### TASK GOAL
Set down all of the entries exactly, leaving nothing out.

--------------------------------

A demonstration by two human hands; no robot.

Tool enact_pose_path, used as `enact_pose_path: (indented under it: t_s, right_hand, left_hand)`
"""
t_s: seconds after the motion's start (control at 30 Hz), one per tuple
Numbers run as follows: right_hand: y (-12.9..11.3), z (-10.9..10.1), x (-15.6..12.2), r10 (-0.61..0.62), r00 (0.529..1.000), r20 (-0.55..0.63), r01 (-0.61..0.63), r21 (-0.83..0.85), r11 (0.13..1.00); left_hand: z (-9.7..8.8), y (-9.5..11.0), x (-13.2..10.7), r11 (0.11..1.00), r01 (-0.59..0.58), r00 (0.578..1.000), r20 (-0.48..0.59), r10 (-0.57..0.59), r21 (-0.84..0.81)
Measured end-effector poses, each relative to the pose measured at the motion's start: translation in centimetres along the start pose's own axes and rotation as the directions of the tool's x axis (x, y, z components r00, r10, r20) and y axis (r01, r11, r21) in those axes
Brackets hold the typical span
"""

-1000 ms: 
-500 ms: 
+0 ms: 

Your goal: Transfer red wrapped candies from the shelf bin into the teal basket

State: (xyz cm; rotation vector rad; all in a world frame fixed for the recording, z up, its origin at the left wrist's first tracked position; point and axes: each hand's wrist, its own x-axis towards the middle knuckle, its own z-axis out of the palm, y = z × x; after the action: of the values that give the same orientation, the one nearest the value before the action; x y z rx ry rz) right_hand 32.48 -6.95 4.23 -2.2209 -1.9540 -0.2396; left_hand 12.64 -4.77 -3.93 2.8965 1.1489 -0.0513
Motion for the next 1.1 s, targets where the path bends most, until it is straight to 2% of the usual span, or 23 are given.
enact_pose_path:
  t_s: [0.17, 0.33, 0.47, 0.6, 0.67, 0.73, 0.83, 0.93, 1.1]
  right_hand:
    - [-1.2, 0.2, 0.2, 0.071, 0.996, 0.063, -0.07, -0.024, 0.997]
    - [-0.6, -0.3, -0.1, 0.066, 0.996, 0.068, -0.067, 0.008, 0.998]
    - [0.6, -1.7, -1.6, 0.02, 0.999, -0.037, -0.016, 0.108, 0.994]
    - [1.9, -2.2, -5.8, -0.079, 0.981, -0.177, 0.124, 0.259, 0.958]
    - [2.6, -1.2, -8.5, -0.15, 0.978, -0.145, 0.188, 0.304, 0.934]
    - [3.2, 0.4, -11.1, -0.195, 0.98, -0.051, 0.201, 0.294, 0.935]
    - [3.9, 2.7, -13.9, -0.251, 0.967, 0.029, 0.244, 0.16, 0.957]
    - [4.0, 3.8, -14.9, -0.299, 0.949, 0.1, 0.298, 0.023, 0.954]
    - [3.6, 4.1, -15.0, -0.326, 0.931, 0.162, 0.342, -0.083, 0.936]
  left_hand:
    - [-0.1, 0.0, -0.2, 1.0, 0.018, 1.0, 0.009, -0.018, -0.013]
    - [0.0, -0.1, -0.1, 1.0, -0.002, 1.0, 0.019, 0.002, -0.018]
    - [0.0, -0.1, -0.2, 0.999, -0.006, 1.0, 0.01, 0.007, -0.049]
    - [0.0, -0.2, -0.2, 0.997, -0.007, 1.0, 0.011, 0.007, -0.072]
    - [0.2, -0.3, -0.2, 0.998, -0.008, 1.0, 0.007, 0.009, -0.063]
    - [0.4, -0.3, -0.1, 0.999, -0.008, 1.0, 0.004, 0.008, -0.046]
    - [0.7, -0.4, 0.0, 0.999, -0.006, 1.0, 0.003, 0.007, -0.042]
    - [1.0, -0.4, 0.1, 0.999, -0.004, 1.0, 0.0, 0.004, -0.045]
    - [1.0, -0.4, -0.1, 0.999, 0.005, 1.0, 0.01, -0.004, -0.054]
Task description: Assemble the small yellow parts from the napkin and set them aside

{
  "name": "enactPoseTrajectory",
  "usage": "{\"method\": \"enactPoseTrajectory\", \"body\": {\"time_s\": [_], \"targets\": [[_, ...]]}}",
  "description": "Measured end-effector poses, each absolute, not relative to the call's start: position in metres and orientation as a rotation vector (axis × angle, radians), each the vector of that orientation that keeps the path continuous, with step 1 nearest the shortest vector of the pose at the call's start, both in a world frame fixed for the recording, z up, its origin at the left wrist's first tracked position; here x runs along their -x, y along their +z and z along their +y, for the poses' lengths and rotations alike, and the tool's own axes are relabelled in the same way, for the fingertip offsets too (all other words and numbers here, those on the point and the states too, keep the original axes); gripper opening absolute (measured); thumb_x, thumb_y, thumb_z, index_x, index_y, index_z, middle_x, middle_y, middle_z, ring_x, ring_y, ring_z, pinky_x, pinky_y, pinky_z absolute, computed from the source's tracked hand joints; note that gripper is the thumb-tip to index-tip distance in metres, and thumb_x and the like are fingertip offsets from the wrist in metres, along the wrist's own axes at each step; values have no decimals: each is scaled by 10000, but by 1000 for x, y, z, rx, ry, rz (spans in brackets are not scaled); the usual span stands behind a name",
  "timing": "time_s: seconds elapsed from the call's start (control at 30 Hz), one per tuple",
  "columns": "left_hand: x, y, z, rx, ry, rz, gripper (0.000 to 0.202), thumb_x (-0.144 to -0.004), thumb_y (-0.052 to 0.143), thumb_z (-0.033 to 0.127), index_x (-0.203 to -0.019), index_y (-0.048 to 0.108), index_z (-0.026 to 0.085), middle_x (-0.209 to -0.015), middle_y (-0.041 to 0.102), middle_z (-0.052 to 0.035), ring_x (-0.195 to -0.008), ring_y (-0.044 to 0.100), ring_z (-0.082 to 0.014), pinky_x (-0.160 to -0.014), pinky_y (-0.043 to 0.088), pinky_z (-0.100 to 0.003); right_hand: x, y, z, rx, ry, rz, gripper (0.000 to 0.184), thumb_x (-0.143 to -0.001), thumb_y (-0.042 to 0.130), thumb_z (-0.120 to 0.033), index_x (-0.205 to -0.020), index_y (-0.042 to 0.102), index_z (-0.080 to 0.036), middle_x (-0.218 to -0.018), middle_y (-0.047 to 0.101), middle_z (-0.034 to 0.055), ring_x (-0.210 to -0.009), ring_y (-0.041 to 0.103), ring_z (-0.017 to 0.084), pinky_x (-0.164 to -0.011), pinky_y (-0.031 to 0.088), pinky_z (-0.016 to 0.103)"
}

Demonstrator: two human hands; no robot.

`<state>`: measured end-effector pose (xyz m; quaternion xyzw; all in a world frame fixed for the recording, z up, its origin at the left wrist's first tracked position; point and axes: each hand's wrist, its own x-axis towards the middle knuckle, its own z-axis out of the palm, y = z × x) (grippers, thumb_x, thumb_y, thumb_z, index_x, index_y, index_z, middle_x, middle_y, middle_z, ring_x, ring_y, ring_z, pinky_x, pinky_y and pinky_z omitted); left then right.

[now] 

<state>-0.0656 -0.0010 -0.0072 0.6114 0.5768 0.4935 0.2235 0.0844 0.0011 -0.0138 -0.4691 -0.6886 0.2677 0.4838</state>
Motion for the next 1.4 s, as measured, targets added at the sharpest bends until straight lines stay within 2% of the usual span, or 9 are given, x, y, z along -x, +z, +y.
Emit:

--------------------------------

### PROBLEM SOLUTION
A demonstration by two human hands; no robot.

Tool enact_pose_path, used as `enact_pose_path: (indented under it: t_s, right_hand, left_hand)`
"""
t_s: seconds after the motion's start (control at 30 Hz), one per tuple
Numbers run as follows: right_hand: y (-12.9..11.3), z (-10.9..10.1), x (-15.6..12.2), r10 (-0.61..0.62), r00 (0.529..1.000), r20 (-0.55..0.63), r01 (-0.61..0.63), r21 (-0.83..0.85), r11 (0.13..1.00); left_hand: z (-9.7..8.8), y (-9.5..11.0), x (-13.2..10.7), r11 (0.11..1.00), r01 (-0.59..0.58), r00 (0.578..1.000), r20 (-0.48..0.59), r10 (-0.57..0.59), r21 (-0.84..0.81)
Measured end-effector poses, each relative to the pose measured at the motion's start: translation in centimetres along the start pose's own axes and rotation as the directions of the tool's x axis (x, y, z components r00, r10, r20) and y axis (r01, r11, r21) in those axes
Brackets hold the typical span
"""

-1000 ms: 
-500 ms: 
+0 ms: 

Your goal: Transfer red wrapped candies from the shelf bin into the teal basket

State: (xyz cm; rotation vector rad; all in a world frame fixed for the recording, z up, its origin at the left wrist's first tracked position; point and axes: each hand's wrist, its own x-axis towards the middle knuckle, its own z-axis out of the palm, y = z × x; after the action: of the values that give the same orientation, the one nearest the value before the action; x y z rx ry rz) right_hand 32.48 -6.95 4.23 -2.2209 -1.9540 -0.2396; left_hand 12.64 -4.77 -3.93 2.8965 1.1489 -0.0513
Motion for the next 1.1 s, targets where the path bends most, until it is straight to 2% of the usual span, or 23 are given.
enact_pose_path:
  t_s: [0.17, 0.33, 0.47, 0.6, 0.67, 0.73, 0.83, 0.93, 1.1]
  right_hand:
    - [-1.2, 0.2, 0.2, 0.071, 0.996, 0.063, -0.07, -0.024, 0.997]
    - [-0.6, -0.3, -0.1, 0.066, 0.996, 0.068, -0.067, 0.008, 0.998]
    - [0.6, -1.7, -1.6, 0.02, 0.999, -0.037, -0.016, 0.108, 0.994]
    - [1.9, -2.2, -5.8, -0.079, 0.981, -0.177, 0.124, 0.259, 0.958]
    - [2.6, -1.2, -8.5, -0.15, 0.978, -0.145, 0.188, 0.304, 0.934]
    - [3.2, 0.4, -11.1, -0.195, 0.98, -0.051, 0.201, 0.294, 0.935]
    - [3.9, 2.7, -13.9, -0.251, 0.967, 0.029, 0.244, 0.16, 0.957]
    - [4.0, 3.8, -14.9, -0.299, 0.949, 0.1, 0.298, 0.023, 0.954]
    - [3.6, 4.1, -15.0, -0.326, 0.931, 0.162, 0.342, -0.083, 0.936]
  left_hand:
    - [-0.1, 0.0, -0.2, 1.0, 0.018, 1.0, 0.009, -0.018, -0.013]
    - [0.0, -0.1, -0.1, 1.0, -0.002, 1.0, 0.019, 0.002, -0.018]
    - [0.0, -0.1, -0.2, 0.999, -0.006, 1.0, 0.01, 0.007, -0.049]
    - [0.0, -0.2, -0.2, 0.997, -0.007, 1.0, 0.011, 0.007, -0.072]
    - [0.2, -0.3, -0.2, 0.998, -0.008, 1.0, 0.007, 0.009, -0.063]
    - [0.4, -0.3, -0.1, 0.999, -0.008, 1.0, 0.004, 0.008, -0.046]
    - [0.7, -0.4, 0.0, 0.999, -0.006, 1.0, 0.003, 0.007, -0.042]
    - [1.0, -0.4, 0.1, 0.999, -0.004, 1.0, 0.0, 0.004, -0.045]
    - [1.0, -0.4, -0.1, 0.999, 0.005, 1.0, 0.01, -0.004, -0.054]
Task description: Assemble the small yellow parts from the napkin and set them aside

{
  "name": "enactPoseTrajectory",
  "usage": "{\"method\": \"enactPoseTrajectory\", \"body\": {\"time_s\": [_], \"targets\": [[_, ...]]}}",
  "description": "Measured end-effector poses, each absolute, not relative to the call's start: position in metres and orientation as a rotation vector (axis × angle, radians), each the vector of that orientation that keeps the path continuous, with step 1 nearest the shortest vector of the pose at the call's start, both in a world frame fixed for the recording, z up, its origin at the left wrist's first tracked position; here x runs along their -x, y along their +z and z along their +y, for the poses' lengths and rotations alike, and the tool's own axes are relabelled in the same way, for the fingertip offsets too (all other words and numbers here, those on the point and the states too, keep the original axes); gripper opening absolute (measured); thumb_x, thumb_y, thumb_z, index_x, index_y, index_z, middle_x, middle_y, middle_z, ring_x, ring_y, ring_z, pinky_x, pinky_y, pinky_z absolute, computed from the source's tracked hand joints; note that gripper is the thumb-tip to index-tip distance in metres, and thumb_x and the like are fingertip offsets from the wrist in metres, along the wrist's own axes at each step; values have no decimals: each is scaled by 10000, but by 1000 for x, y, z, rx, ry, rz (spans in brackets are not scaled); the usual span stands behind a name",
  "timing": "time_s: seconds elapsed from the call's start (control at 30 Hz), one per tuple",
  "columns": "left_hand: x, y, z, rx, ry, rz, gripper (0.000 to 0.202), thumb_x (-0.144 to -0.004), thumb_y (-0.052 to 0.143), thumb_z (-0.033 to 0.127), index_x (-0.203 to -0.019), index_y (-0.048 to 0.108), index_z (-0.026 to 0.085), middle_x (-0.209 to -0.015), middle_y (-0.041 to 0.102), middle_z (-0.052 to 0.035), ring_x (-0.195 to -0.008), ring_y (-0.044 to 0.100), ring_z (-0.082 to 0.014), pinky_x (-0.160 to -0.014), pinky_y (-0.043 to 0.088), pinky_z (-0.100 to 0.003); right_hand: x, y, z, rx, ry, rz, gripper (0.000 to 0.184), thumb_x (-0.143 to -0.001), thumb_y (-0.042 to 0.130), thumb_z (-0.120 to 0.033), index_x (-0.205 to -0.020), index_y (-0.042 to 0.102), index_z (-0.080 to 0.036), middle_x (-0.218 to -0.018), middle_y (-0.047 to 0.101), middle_z (-0.034 to 0.055), ring_x (-0.210 to -0.009), ring_y (-0.041 to 0.103), ring_z (-0.017 to 0.084), pinky_x (-0.164 to -0.011), pinky_y (-0.031 to 0.088), pinky_z (-0.016 to 0.103)"
}

Demonstrator: two human hands; no robot.

`<state>`: measured end-effector pose (xyz m; quaternion xyzw; all in a world frame fixed for the recording, z up, its origin at the left wrist's first tracked position; point and axes: each hand's wrist, its own x-axis towards the middle knuckle, its own z-axis out of the palm, y = z × x) (grippers, thumb_x, thumb_y, thumb_z, index_x, index_y, index_z, middle_x, middle_y, middle_z, ring_x, ring_y, ring_z, pinky_x, pinky_y and pinky_z omitted); left then right.

[now] 

<state>-0.0656 -0.0010 -0.0072 0.6114 0.5768 0.4935 0.2235 0.0844 0.0011 -0.0138 -0.4691 -0.6886 0.2677 0.4838</state>
Motion for the next 1.4 s, as measured, targets added at the sharpest bends until straight lines stay within 2% of the usual span, or 9 are given, x, y, z along -x, +z, +y.
Emit:

Nothing remains open in this exercise.